What this task involves -> What is the number of lines below that include the string "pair"? Provide that number alone.

——

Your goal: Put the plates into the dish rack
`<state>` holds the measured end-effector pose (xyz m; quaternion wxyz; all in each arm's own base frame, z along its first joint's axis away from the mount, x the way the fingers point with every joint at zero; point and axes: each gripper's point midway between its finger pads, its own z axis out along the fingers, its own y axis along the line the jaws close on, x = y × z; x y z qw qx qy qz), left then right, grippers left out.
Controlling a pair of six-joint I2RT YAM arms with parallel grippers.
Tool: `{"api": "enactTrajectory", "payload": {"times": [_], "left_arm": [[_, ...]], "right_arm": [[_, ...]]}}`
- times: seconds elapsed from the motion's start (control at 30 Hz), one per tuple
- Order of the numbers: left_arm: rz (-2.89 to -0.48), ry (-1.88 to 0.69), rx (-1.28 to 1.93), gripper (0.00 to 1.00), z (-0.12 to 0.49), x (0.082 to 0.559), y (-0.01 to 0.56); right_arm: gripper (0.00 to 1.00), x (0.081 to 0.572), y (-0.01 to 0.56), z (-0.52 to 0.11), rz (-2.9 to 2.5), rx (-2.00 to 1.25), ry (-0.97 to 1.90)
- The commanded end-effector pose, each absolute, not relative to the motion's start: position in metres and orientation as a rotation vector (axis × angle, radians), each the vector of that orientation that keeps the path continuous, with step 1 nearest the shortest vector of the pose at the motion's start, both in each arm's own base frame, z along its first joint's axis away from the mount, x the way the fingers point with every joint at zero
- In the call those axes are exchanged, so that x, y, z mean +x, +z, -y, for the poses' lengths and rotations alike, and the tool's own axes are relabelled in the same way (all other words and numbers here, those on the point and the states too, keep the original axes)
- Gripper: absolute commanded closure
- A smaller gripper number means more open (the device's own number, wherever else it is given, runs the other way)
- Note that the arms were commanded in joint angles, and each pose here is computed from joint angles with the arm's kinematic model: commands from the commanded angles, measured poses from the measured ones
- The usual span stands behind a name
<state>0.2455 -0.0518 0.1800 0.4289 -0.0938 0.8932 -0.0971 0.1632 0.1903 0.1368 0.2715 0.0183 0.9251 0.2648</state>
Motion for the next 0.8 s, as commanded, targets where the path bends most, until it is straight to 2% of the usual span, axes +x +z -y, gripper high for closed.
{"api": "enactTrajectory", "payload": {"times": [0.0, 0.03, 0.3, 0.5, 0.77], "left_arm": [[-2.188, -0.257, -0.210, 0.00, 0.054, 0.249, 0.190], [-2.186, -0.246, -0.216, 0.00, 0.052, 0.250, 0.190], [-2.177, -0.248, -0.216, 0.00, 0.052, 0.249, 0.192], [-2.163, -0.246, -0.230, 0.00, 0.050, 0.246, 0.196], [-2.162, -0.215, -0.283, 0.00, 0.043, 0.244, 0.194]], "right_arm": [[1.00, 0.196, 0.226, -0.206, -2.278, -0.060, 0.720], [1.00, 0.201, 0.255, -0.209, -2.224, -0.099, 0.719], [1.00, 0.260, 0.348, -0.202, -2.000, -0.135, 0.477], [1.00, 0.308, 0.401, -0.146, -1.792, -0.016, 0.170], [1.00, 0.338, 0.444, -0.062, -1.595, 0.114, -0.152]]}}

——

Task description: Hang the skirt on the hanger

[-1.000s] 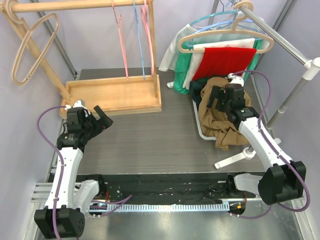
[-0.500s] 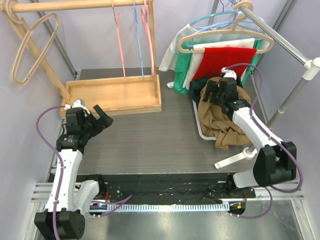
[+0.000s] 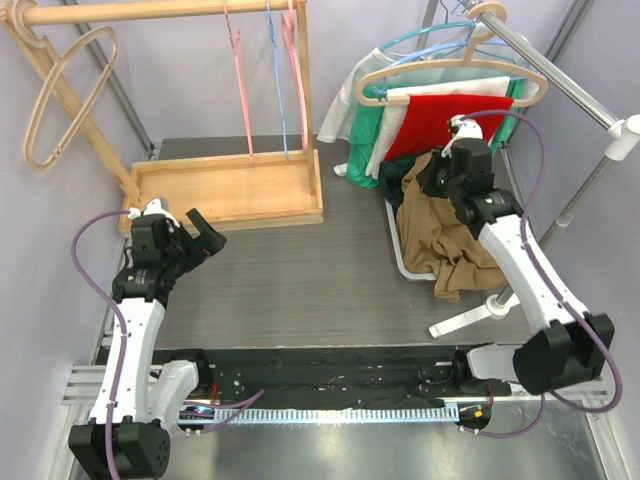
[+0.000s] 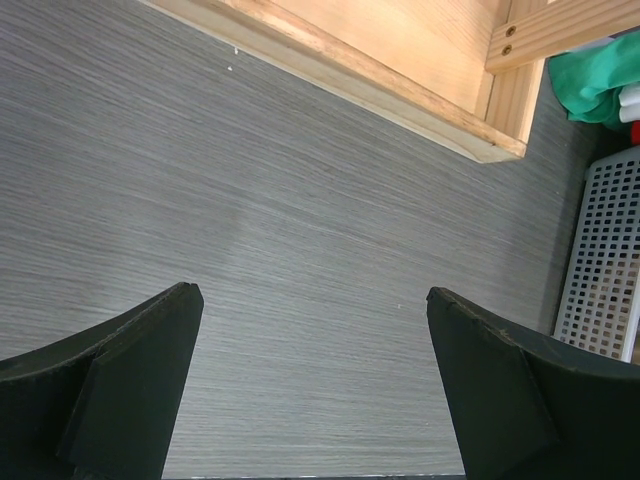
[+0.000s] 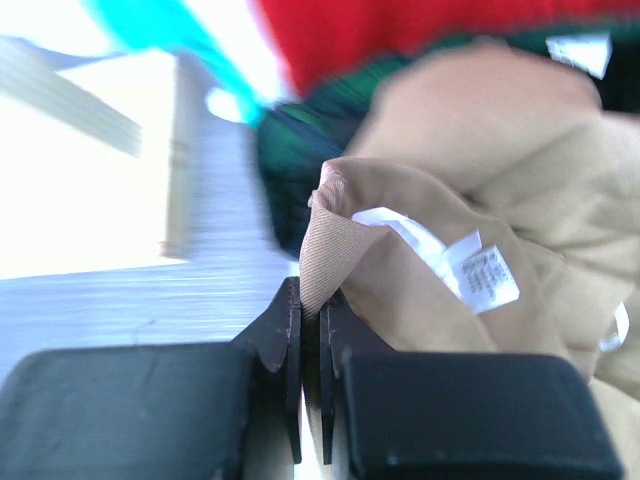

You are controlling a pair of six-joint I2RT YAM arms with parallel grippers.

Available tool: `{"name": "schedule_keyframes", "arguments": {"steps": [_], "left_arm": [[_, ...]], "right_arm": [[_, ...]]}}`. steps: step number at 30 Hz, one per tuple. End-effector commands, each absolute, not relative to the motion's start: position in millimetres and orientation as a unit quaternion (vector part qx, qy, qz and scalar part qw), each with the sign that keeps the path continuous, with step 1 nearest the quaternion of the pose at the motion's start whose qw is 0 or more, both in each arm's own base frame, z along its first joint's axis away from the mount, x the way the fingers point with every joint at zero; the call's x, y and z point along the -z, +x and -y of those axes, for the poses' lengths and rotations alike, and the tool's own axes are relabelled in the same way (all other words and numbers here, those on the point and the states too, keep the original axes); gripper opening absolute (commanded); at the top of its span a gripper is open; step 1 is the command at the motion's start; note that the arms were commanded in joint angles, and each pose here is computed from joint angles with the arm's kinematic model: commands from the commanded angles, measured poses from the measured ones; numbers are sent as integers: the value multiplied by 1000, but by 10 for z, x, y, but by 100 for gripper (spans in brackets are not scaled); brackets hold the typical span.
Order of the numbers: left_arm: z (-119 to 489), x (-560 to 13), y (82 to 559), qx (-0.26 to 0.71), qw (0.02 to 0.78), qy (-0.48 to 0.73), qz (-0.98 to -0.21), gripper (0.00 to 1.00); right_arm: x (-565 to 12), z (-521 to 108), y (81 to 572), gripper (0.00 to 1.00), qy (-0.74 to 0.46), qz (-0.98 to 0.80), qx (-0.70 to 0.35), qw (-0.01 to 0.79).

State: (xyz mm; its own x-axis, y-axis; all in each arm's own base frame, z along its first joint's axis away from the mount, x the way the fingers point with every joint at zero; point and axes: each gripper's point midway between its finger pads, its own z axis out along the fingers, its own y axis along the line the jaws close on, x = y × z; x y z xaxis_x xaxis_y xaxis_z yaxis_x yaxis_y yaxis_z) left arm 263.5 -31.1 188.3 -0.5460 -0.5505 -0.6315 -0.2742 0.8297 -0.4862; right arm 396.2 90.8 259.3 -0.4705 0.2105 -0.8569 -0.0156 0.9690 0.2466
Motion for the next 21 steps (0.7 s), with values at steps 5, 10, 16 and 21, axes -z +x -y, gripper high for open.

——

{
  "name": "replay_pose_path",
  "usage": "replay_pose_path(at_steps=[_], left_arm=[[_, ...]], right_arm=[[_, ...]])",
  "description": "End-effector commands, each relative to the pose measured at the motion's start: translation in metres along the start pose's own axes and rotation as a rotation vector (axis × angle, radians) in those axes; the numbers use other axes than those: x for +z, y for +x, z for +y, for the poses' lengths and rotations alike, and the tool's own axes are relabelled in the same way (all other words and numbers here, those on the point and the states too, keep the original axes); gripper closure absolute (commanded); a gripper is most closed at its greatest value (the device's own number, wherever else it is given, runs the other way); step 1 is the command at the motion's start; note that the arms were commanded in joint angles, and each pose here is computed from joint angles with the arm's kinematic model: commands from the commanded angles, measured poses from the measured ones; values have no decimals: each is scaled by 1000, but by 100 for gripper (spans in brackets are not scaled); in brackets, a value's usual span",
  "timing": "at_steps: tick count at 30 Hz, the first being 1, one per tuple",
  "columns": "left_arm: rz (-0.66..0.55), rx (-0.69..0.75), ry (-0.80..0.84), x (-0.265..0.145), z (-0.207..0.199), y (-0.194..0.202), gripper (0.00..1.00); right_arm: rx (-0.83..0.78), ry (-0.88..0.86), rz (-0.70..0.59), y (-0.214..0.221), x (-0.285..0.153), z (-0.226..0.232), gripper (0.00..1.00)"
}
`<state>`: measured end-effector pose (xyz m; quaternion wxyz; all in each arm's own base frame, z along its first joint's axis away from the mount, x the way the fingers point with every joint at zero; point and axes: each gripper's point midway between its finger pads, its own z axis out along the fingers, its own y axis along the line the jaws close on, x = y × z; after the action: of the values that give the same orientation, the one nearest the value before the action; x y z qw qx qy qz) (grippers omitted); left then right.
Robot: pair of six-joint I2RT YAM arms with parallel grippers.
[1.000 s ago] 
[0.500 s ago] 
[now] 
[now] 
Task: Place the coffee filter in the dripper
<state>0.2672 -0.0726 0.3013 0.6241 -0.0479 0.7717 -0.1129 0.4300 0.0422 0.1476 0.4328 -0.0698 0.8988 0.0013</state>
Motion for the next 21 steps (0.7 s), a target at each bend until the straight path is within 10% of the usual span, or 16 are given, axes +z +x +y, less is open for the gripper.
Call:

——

Response for this exercise -> 3